Seriously, the possibilities are endless! If you added a little sriracha, you'd make a fantastic Weight Watchers spicy shrimp dish.
Add a good serving of garlic for a Weight Watchers garlicky shrimp recipe, with the same amount of points! Neither sriracha or garlic will add any points to this recipe.
Remember, any vegetables you add to any Weight Watchers recipe is zero points! Think asparagus, fennel, zucchini, or broccoli.
Just be sure you are lightly steaming the veggies so they are slightly crunchy and retain their flavor.
Weight Watchers Shrimp Recipe Side Ideas
If you're looking for more ideas for sides, I recommend this Greek cucumber salad. I made this last night and served it with grilled chicken and had forgotten how delicious it was!
Other good sides would be this authentic tabbouleh, I learned to make when I was visiting Jordan. This quinoa chickpea salad recipe would pair really well, too.
You could also serve this with rice or roasted potatoes. Just be sure you are counting all those points if you are on Weight Watchers.
For another completely different dish, make this and serve it in a tortilla for Weight Watchers shrimp tacos. Check out these zero point Weight Watchers tortillas!
And guess what? You can have something sweet with these Weight Watchers desserts! As long as you save points, it's okay to treat yourself!
Are you ready to work on getting healthy while also having a mouthwatering lunch? Let me know if you would change anything and if you enjoyed cooking this as much as I did!
Thanks to Chidinma for this guest post! She is the founder of Fruitful Kitchen, a blog that shares delicious recipes and lifestyle tips. Most of her recipes help women with fertility issues, especially fibroids, PCOS, and Endometriosis.
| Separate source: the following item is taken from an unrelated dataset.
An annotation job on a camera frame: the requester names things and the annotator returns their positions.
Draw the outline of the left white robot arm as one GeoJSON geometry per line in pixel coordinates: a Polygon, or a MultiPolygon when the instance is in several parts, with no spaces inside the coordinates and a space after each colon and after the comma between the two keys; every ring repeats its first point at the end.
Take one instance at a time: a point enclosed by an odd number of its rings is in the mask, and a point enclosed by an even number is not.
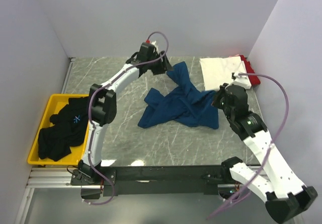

You'll also find other delicious recipes, as well as cooking tips and tricks. Tell her I sent you!

Weight Watchers Shrimp Recipe
Ingredients
- 1 ½ teaspoon olive oil
- 1 lb shrimp deveined and peeled
- 1 ½ tbsp lemon juice
- 1 teaspoon lemon and herb seasoning
- 1 ½ tbsp chopped parsley
- ½ teaspoon minced garlic
- Salt and pepper to taste
Instructions
- Heat olive oil and garlic in a large skillet over medium heat. Once warm, add shrimp and saute them for approximately 1 minute.
- Add lemon juice, seasoning, and salt and pepper. Mix thoroughly so all shrimp is covered.
- Saute shrimp for another 3 minutes, or until they turn bright pink and are cooked entirely.
- Remove from heat and add parsley. Serve and enjoy!